┌────────

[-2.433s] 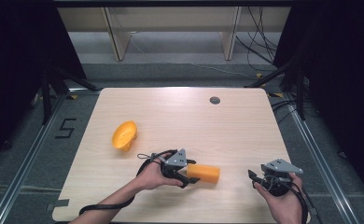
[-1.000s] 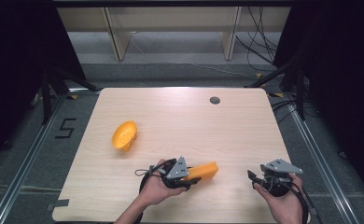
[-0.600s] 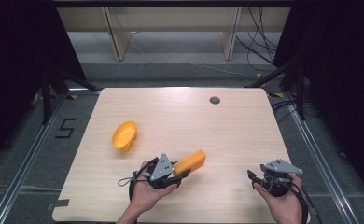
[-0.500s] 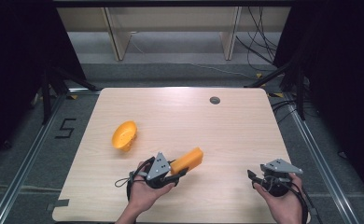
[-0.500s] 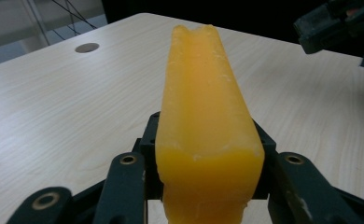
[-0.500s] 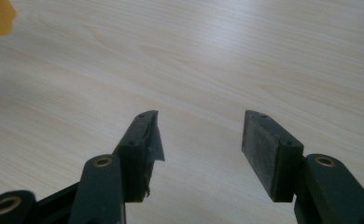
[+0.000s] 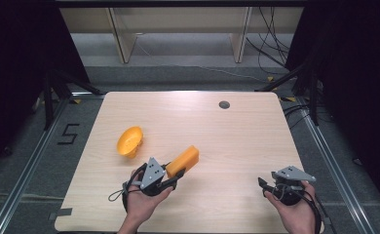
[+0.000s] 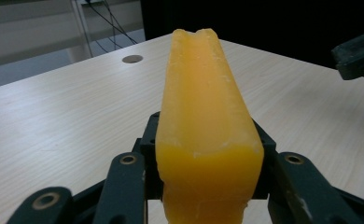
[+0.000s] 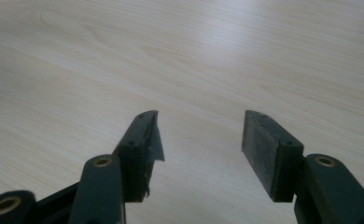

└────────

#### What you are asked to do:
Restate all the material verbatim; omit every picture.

#### Solution:
[-2.433s] 
[-1.000s] 
[-0.600s] 
[-0.500s] 
[-0.500s] 
[-0.500s] 
[+0.000s] 
[+0.000s] 
[+0.000s] 

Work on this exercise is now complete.